Abstract

In this paper, passive cooling strategies have been investigated to evaluate their effectiveness in reducing cooling thermal loads and air conditioning energy consumption for residential buildings in Kingdom of Saudi Arabia (KSA). Specifically, three passive cooling techniques have been evaluated including natural ventilation, downdraft evaporative cooling, and earth tube cooling. These passive cooling systems are applied to a prototypical KSA residential villa model with an improved building envelope. The analysis has been carried using detailed simulation tool for several cities representing different climate conditions throughout KSA. The impact of the passive cooling systems is evaluated on both energy consumption and electrical peak demand for residential villas with and without improved building envelope for five cities, representatives of various climate conditions in KSA. It is found that both natural ventilation and evaporative cooling provide a significant reduction in cooling energy use and electrical peak demand for the prototypical villa located in dry KSA climates such as that of Riyadh and Tabuk.
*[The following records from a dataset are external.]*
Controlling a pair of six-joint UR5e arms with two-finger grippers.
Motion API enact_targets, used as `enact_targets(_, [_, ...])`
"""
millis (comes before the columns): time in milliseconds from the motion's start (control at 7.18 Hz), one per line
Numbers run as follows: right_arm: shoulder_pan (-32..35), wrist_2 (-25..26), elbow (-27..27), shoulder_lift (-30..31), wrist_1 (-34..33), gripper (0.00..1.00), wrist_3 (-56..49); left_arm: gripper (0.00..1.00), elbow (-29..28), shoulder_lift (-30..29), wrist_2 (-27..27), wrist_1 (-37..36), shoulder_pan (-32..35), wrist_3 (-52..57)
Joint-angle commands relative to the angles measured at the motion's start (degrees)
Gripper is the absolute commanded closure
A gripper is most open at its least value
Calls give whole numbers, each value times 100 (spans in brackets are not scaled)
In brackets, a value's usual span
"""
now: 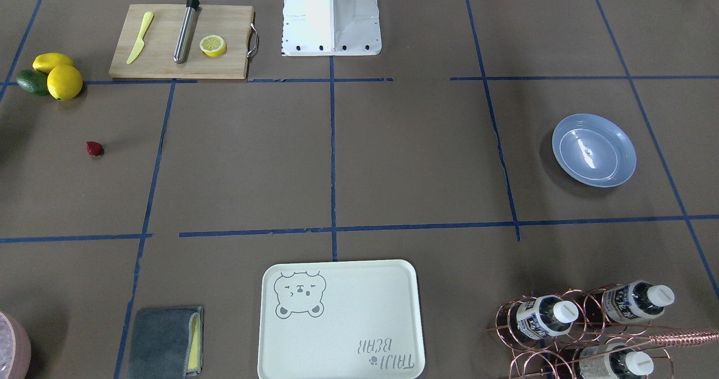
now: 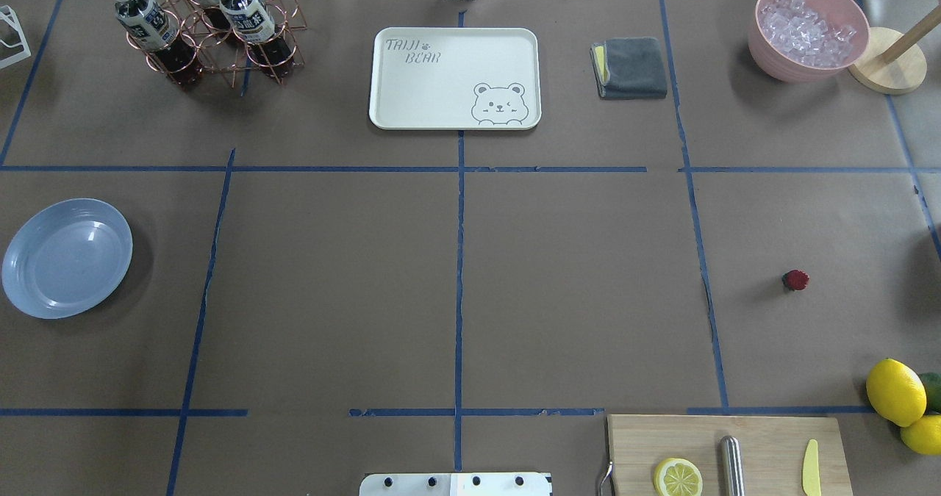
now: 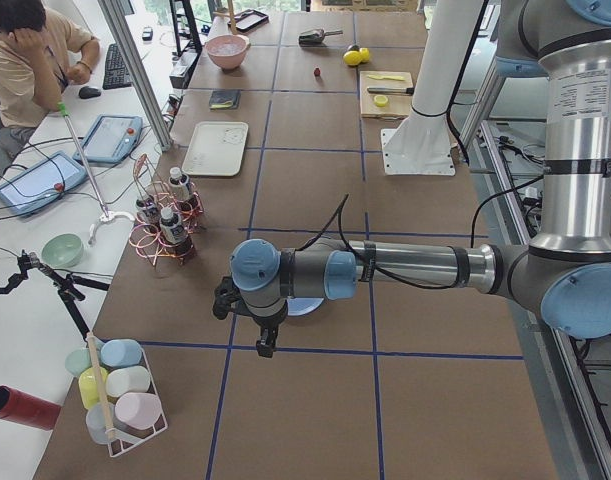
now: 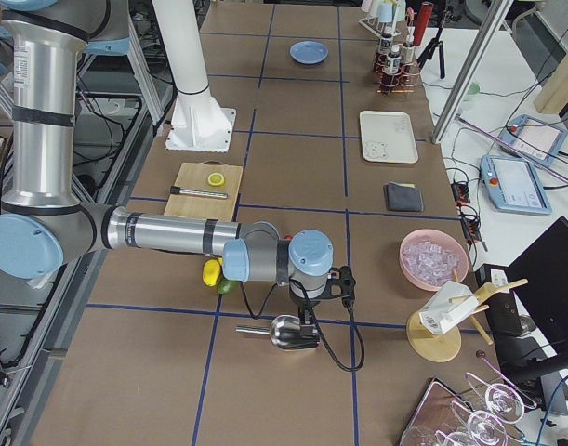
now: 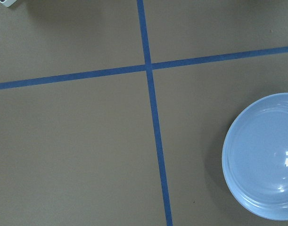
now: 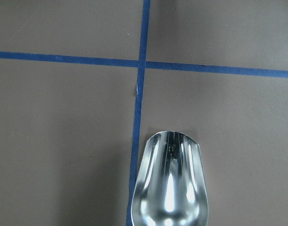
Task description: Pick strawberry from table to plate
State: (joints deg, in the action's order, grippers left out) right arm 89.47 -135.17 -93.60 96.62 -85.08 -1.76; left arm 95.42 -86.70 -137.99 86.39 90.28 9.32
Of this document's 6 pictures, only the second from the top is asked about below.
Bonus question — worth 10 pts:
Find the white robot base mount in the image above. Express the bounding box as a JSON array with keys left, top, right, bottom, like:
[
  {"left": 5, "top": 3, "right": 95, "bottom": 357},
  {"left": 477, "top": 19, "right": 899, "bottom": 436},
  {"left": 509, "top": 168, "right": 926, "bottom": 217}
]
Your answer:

Natural ventilation alone has reduced the cooling energy end-use by 22%, while the evaporative cooling system has resulted in 64% savings in cooling energy end-use. Moreover, the natural ventilation is found to have a high potential in all KSA climates, while evaporative cooling can be suitable only in hot and dry climates such as Riyadh and Tabuk. Finally, the analysis showed that natural ventilation provided the lowest electrical peak demand when applied into the improved envelope residential buildings in all five cities in KSA.